ESPN 50th Annual Meeting

ESPN 2017


 
A COLLAPSING GLOMERULOPATHY IN A CHILD WITH BARDET-BIEDL SYNDROME
RANDULA RANAWAKA 1 MERANTHI FERNANDO 3 RUWANGI DISSANAYAKE 1 THARANGA JAYATUNGE 2 MANOJI GAMAGE 2 PUJITHA WICKRAMASINGHE 1

1- DEPARTMENT OF PAEDIATRICS, UNIVERSITY OF COLOMBO
2- LADY RIDGEWAY HOSPITAL FOR CHILDREN, COLOMBO
3- DEPARTMENT OF PAEDIATRICS, UNIVERSITY OF KELANIYA
 
Introduction:

Bardet-Biedl syndrome (BBS) is a multisystem disorder due to a ciliopathy with autosomal recessive inheritance. The cardinal features are pigmentary retinopathy, central obesity, postaxial polydactyly, mental retardation, hypogonadism and renal abnormalities.Renal involvement with progressive deterioration in renal function was recognized as a major cause of morbidity and mortality. Different renal histological pictures were reported in BBS including tubulo-interstitial lesions, focal segmental glomerulo- sclerosis and renal cysts. To our knowledge this is the first reported case of collapsing glomerulopathy with progressive deterioration in renal function in a child with BBS.

Material and methods:

A 9 year old girl with BBS presented with nephrotic range proteinuria and advanced chronic kidney disease. Her serum creatinine was 169µmol/l (serum creatinine value recorded 6 months back was 79µmol/l) giving estimated glomerular filtration rate of 23mls/min/1.73mand urine protein/creatinine ratio was 467mg/mmol. Serum albumin was 27g/l and serum cholesterol was high.Examination revealed minimal oedema with elevated blood pressure (146/102mmHg).  

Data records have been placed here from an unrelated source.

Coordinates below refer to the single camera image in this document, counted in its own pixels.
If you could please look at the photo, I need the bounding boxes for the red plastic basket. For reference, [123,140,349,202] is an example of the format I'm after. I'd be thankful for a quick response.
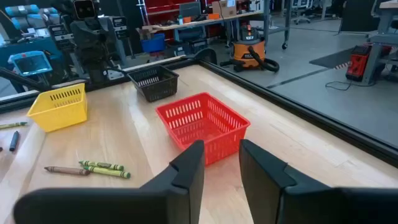
[155,91,251,166]

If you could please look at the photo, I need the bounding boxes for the brown crayon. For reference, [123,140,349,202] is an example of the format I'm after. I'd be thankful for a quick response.
[44,166,91,177]

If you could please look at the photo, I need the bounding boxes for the red and black tool case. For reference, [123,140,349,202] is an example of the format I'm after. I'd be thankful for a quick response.
[345,44,373,83]

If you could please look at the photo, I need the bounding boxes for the black floor cable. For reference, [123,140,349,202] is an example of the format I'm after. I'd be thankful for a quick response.
[325,80,377,91]

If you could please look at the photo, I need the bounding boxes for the orange shop vacuum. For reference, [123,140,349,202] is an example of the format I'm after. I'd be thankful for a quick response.
[220,24,280,73]

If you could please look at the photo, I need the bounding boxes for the cardboard box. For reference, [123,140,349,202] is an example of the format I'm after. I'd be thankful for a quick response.
[211,0,238,18]

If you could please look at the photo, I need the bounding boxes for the grey metal cart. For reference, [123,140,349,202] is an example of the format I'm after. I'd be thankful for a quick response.
[263,0,294,50]

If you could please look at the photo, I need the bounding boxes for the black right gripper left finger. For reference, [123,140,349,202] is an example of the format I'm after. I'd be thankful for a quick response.
[12,139,206,224]

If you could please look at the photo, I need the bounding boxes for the blue foam rolls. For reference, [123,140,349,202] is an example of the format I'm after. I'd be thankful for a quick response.
[4,4,60,31]

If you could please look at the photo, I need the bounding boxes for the grey box with white label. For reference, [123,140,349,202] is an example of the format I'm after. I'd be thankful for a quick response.
[107,15,131,40]
[48,24,75,51]

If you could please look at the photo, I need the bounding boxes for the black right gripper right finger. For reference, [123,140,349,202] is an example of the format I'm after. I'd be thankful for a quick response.
[238,139,398,224]

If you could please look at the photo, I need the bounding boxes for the yellow plastic basket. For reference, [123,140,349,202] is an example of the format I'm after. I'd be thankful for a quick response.
[26,82,88,133]

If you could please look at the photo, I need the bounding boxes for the light blue framed screen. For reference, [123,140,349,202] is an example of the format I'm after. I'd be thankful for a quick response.
[7,50,53,77]

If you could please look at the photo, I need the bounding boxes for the green crayon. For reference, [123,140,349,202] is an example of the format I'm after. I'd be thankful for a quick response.
[82,166,131,180]
[78,160,124,172]
[0,121,28,130]

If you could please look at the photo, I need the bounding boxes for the wooden workbench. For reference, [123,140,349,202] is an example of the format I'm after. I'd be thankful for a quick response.
[146,10,266,41]

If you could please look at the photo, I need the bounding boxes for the black storage crate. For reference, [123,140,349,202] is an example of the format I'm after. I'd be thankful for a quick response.
[166,39,209,58]

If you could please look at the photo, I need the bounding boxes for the black mat with striped edge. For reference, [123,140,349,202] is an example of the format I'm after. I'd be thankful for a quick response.
[309,46,357,70]

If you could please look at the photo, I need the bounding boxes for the black plastic basket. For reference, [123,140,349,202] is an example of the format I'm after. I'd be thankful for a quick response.
[126,64,180,103]

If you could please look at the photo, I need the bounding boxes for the blue storage bin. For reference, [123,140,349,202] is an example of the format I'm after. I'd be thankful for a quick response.
[141,33,166,54]

USS revealed normal renal sizes with markedly increased cortical echogenicity with loss of cortico-medullary demarcation. Her renal biopsy showed only 1/23 of viable glomeruli and 22/23 glomeruli with tuft collapse and peri-glomerular fibrosis. She was treated with ACE inhibitors and calcium channel blockers.

Results:

After 6 months of treatment her urine protein/creatinine ratio has reduced to 87mg/mmol. Last recorded blood pressure was 112/76mmHg. But serum creatinine has increased to 184µmol/l.

Conclusions:

Children with BBS are at higher risk of renal impairment. They can present with nephrotic range proteinuria and ACE inhibitors are effective in decelerating the progression. Collapsing glomerulopathy is a rare histological sub type in BBS which could be associated with adverse prognosis.